Most other great churches in Europe, from Westminster Abbey to the monuments of Venice, charge entrance fees and sometimes quite high ones, said Mr Bern. Mr Macron said there could be no question of charging people to visit public monuments, especially when he was trying to make museums free. “In 1905 there were millions of worshippers and a few thousand visitors at Notre Dame de Paris,” Mr Bern said recently. “Today there are 14 million tourists and a few thousand worshippers. How can you maintain the place in these conditions?” To keep the tourist monument operating, the cathedral employs 67 full-time staff. Electricity costs €800 daily, heating costs €1,000.
The state is paying no more than €40 million in the next decade because its coffers are low and because of fears of infringing secular values. Leftwing politicians have campaigned against spending on religious property at a time of spending cuts and the commitment to le laicite, the strict secularism that bars religion from public life.
Businesses shared politicians’ reticence to offer sponsorship. “They are very afraid of being accused of financing a religion and of contravening secularism,” said Andre Finot, the cathedral’s communications director. Recently he likened the crumbling cathedral to the empty facades maintained by Soviet Russia to impress foreigners and its own people. “It’s a bit like a Soviet decor - a restored facade with a ruin behind it,” he said.

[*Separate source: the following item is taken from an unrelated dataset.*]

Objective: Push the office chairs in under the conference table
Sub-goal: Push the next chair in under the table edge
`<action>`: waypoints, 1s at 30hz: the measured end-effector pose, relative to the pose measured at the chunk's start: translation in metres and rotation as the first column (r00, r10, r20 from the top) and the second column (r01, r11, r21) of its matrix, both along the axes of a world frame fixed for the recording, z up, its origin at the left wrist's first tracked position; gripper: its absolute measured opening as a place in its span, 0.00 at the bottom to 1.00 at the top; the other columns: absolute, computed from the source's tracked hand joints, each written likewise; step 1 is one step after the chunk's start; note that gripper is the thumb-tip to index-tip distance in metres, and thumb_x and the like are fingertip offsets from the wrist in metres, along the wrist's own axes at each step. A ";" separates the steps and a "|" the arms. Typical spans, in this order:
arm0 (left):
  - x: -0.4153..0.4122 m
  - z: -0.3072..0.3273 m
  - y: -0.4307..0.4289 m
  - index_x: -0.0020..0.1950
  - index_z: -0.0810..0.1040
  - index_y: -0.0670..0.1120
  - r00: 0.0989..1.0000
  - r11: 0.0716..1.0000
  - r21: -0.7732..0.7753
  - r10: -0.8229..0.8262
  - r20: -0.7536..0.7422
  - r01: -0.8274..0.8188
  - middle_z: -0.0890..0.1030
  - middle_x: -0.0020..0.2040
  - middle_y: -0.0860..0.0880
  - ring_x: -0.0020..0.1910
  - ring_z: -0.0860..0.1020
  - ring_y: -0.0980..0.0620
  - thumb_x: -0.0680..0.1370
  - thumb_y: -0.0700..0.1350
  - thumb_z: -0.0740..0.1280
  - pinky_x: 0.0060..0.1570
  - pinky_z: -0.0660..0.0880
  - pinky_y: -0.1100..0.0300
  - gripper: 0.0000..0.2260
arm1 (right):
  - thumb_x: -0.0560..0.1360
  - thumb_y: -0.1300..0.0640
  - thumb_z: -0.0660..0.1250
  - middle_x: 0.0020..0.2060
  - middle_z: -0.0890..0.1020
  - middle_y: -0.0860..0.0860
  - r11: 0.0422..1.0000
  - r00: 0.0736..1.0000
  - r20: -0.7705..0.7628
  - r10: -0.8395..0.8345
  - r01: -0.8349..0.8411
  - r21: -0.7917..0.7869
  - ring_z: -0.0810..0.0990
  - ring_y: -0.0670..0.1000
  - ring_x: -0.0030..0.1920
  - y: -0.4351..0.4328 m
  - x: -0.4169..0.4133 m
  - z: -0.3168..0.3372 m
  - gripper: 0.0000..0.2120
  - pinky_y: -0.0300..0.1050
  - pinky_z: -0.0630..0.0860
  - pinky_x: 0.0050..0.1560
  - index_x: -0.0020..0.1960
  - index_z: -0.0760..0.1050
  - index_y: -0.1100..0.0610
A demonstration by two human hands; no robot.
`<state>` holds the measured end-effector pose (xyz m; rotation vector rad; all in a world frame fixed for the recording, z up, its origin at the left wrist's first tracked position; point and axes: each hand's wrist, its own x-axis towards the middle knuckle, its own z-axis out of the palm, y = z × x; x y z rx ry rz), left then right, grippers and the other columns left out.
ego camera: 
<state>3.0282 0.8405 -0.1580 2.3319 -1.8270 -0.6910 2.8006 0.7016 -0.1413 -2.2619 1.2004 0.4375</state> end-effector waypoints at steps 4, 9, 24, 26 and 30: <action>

No major restoration had been carried out since Eugene Viollet-le-Duc’s work in the mid-19th century. Behind the public areas lay desolation, said a report by the le Point news magazine last year. Wooden planks had been installed to cover holes in the roof. PVC tubing was sticking out from gutters from which gargoyles had fallen. “The old cathedral is falling into ruin,” it said. “Everywhere the stone is literally melting under attack from pollution. Your finger sticks into it like a lump of butter.”
The state defended itself last year, playing down the risks. “The cathedral is not going to collapse at all,” said Marie-Helene Didier, the official at the historic monuments department in charge of the renovation. “She is an old lady which has been undergoing the wear of time. We intervene before the disorder creates greater risks,” she said.